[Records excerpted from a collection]
.....

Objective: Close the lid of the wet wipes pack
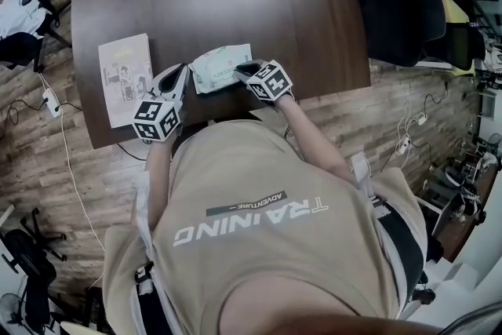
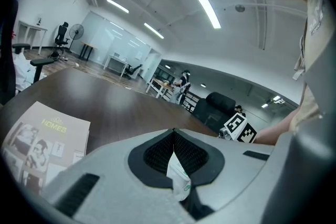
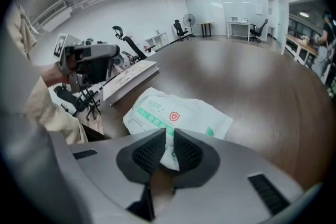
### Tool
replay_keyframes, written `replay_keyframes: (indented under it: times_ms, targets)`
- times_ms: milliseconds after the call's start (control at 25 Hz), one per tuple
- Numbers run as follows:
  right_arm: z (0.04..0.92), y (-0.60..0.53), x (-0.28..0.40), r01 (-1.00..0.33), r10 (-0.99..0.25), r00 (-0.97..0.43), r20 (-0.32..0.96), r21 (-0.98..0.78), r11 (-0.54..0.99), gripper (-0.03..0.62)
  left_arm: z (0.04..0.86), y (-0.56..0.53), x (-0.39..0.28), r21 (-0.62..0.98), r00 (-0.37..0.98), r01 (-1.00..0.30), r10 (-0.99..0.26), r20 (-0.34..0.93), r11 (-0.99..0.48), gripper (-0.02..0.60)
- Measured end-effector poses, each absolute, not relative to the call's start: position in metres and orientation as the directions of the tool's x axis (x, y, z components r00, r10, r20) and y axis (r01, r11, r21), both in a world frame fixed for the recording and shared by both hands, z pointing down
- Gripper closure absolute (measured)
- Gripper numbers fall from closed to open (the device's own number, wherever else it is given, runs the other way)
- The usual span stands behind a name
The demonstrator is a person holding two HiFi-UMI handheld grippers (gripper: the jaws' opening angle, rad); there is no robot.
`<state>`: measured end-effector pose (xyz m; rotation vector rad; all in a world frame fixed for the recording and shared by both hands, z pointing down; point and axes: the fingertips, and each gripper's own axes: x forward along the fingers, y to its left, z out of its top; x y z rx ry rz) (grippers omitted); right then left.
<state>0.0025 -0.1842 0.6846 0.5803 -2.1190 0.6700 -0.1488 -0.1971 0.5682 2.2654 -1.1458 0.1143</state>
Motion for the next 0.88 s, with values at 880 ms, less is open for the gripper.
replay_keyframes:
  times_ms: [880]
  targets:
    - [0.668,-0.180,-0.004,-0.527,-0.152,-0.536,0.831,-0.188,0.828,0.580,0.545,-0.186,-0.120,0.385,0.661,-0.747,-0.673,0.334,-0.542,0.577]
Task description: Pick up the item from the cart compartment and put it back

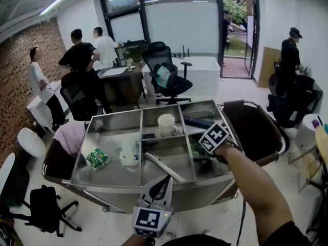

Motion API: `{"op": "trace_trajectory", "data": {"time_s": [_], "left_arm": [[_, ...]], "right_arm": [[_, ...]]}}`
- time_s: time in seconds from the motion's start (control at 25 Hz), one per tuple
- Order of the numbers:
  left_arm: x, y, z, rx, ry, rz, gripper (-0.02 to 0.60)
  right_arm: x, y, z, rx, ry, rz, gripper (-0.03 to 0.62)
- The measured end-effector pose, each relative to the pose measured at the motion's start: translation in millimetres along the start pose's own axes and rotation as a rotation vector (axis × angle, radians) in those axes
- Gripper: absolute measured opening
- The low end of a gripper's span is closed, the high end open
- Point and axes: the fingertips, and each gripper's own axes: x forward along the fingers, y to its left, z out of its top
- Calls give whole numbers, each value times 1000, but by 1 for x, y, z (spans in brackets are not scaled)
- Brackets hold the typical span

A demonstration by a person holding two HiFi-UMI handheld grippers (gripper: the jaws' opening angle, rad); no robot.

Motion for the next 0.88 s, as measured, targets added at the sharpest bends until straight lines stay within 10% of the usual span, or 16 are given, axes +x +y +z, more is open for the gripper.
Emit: {"op": "trace_trajectory", "data": {"time_s": [0.88], "left_arm": [[5, 1, -4, -2, 9, -6, 0]], "right_arm": [[21, -12, -23, 110, 77, 3, 119]]}}
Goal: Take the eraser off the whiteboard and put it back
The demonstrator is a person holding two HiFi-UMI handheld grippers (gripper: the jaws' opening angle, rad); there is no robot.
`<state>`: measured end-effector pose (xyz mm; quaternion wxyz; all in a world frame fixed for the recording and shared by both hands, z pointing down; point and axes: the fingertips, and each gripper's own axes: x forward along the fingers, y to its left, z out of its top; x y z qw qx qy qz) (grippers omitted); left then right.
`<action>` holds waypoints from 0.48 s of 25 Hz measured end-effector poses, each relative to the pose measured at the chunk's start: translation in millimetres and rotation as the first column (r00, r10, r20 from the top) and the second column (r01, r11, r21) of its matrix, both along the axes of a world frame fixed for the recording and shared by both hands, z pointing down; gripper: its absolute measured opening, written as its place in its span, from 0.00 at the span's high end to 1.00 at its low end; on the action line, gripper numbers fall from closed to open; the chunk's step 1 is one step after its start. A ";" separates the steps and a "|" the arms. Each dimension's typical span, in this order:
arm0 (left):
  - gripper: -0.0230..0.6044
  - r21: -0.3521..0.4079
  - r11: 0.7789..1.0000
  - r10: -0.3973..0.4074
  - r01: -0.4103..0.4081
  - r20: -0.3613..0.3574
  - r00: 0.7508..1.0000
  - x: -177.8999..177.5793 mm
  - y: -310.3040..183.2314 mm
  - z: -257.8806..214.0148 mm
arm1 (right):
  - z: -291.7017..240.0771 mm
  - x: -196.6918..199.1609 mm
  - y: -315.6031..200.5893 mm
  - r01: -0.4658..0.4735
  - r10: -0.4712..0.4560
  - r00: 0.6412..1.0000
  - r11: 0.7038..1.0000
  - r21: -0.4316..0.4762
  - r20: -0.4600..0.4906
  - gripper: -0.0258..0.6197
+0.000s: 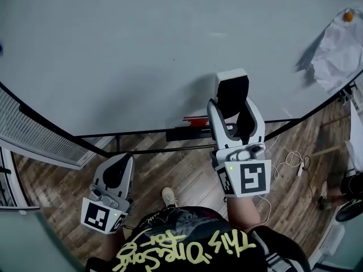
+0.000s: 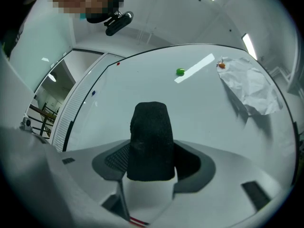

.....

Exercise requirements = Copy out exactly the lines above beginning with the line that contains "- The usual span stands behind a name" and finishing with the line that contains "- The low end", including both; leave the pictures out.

Answer =
- The usual span stands behind a name
The demonstrator is a person holding two HiFi-UMI handheld grippers (gripper: the jaws' opening angle, rad); there is no robot.
`<state>`: measured end-effector pose (xyz m; rotation vector rad; all in a world frame fixed for the recording and shared by both hands, z pointing down; point and axes: the fingertips, and each gripper's own axes: x forward along the fingers, y to its left, z out of its top; x y z rx ry rz) (grippers omitted); right then left.
<state>0.0025 -0.1842 0.6846 0.5803 -2.1190 0.6700 -0.1488 -0.1971 0.5682 2.2654 -1.1458 0.1143</state>
Motion for the next 0.88 s, with values at 880 ms, less is open for the gripper.
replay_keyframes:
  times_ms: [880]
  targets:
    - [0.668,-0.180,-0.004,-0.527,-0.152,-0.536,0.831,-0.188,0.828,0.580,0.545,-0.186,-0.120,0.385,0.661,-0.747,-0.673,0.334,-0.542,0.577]
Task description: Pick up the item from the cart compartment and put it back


Motion API: `{"op": "trace_trajectory", "data": {"time_s": [_], "left_arm": [[_, ...]], "right_arm": [[_, ...]]}}`
- time_s: time in seconds from the motion's start (control at 25 Hz), one per tuple
- Order of the numbers:
  left_arm: x, y, z, rx, ry, rz, gripper (-0.02 to 0.60)
  right_arm: x, y, z, rx, ry, rz, gripper (-0.03 to 0.62)
- The measured end-effector pose, each relative to the pose measured at the motion's start: translation in millimetres along the start pose's own axes and rotation as a rotation vector (axis × angle, radians) in those axes
- Gripper: absolute measured opening
- The low end of a gripper's span is closed, the high end open

The exercise calls for nothing more than this answer.